# Testing strategy — Thing Service
## Test categories
### Unit tests
Embedded in source files via `#[cfg(test)] mod tests`. Run with `cargo test --lib`.
| `models::thing` | Construction, defaults, identifiers, URLs, serialization, soft delete |
| `models::identifier` | Constructors, custom variant, `is_deterministic`, serialization, PropertyValue fields |
| `models::consent` | Active, revoked, expired by date, not yet expired |
| `matching::name` | Exact, case-insensitive, similar, different, empty, both empty, substring, prefix bonus |
| `matching::description` | Exact, case-insensitive, similar, different, both empty, one empty |
| `matching::url` | Identical, scheme-insensitive, trailing slash, case-insensitive, same host, different host, list|
| `matching::identifier` | Matching/different ISBN, mixed identifiers, deterministic (ISBN/DOI), non-deterministic (SKU) |
| `matching::phonetic` | Robert, Rupert, Ashcraft, empty, single char, case, Washington, typo pairs |
| `matching::scoring` | Identical things, name only, different, ISBN/DOI deterministic, SKU not deterministic, weights, fuzzy, phonetic bonus |
| `validation` | Valid, empty name, URL formats, additional_type, images, same_as, ISBN/DOI/GTIN/UUID, custom skip, alternate names, normalization, scheme-lowercase, dedupe |
| `privacy` | Mask owner, identifier values, identifier URL cleared, short identifier, preserves property_id, GDPR export top-level fields |
### Integration tests
In `tests/`. Run with `cargo test --tests`.
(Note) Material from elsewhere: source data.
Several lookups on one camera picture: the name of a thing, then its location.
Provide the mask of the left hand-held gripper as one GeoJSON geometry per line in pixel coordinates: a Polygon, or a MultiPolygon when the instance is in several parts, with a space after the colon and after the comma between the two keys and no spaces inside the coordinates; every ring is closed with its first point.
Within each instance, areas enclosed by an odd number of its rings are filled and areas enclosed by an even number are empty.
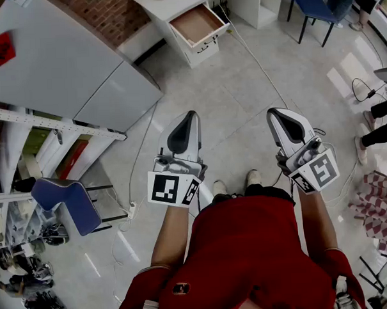
{"type": "Polygon", "coordinates": [[[203,182],[207,165],[202,148],[199,114],[188,111],[175,118],[159,137],[159,154],[148,172],[148,201],[189,208],[203,182]],[[198,158],[192,162],[185,159],[198,158]]]}

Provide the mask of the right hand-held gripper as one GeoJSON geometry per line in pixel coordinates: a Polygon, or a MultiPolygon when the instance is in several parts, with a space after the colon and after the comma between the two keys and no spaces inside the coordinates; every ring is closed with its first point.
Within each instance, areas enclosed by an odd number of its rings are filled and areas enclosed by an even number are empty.
{"type": "Polygon", "coordinates": [[[267,123],[278,148],[278,166],[303,193],[320,192],[340,176],[335,156],[309,121],[285,108],[270,108],[267,123]]]}

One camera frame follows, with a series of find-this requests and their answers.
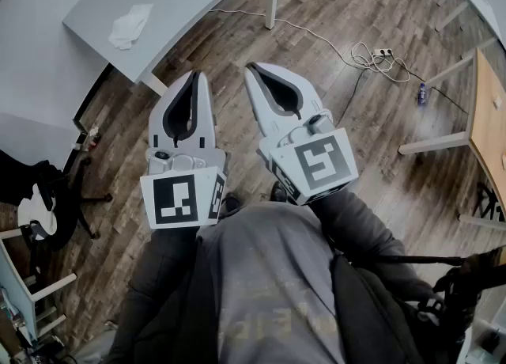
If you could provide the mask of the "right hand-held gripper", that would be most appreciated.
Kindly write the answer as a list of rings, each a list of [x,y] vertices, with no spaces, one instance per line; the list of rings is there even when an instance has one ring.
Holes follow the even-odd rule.
[[[259,153],[293,203],[307,205],[358,178],[346,130],[333,125],[309,80],[282,66],[248,63],[244,82],[265,137]],[[295,117],[306,121],[294,126]]]

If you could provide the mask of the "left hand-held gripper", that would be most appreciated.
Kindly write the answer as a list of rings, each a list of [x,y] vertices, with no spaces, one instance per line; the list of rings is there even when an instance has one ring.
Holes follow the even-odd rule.
[[[210,86],[203,71],[192,70],[172,83],[149,117],[151,147],[214,148],[215,124]],[[140,178],[151,229],[211,226],[218,222],[225,193],[226,154],[146,151],[148,172]]]

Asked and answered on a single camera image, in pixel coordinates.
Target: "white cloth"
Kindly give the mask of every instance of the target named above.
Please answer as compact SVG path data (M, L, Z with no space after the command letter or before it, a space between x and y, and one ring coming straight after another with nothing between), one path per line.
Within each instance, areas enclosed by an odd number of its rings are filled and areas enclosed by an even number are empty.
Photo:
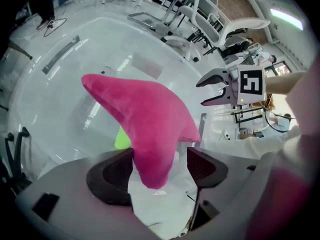
M177 237L194 211L195 202L188 197L189 191L194 191L194 200L197 198L198 188L187 168L187 154L175 153L169 180L161 189L143 185L134 163L132 167L128 193L134 214L162 240Z
M219 141L211 143L210 148L208 149L231 156L260 159L265 153L278 151L283 147L287 140L296 137L299 134L299 127L294 126L290 131L283 133L282 135Z
M278 116L277 117L278 122L270 123L271 126L279 131L289 131L290 128L290 121L287 118L283 118ZM272 129L270 126L267 128L261 130L260 132L263 134L264 137L270 137L270 136L275 136L275 135L282 135L284 132L279 132L276 131L275 129Z
M270 54L266 51L263 51L261 47L259 47L252 53L252 59L255 65L258 65L259 59L263 59L263 61L266 61L269 59L269 57Z

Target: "ceiling light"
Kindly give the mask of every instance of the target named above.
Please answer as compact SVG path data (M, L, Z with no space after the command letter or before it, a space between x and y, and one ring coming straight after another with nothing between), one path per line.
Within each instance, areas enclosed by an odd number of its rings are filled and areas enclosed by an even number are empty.
M280 19L283 19L286 22L289 22L290 24L296 26L300 30L304 30L302 22L297 18L276 9L270 9L270 11L273 16L276 16Z

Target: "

| `integration_matching.rs` | Exact duplicate, typo match, completely different, ISBN/DOI deterministic, batch ranking, same_as contribution|
| `integration_validation.rs` | Validate-normalize workflow, invalid thing handling, full lifecycle |
| `integration_privacy.rs` | Mask-export workflow, full GDPR export, immutability, soft delete export |
| `integration_models.rs` | Construction serialization, soft delete timestamps, unique IDs, identifier round-trip, PropertyValue, consent |
| `integration_scoring.rs` | Unicode names, edge cases, description, URL, identifier edge cases, custom weights, confidence boundaries |
| `integration_edge_cases.rs` | URL protocols, ISBN/GTIN/DOI/UUID lengths, custom identifier skip, scheme lowercasing, dedupe, mask, full workflows |
### Benchmark tests
In `benches/`. Run with `cargo bench` (Criterion).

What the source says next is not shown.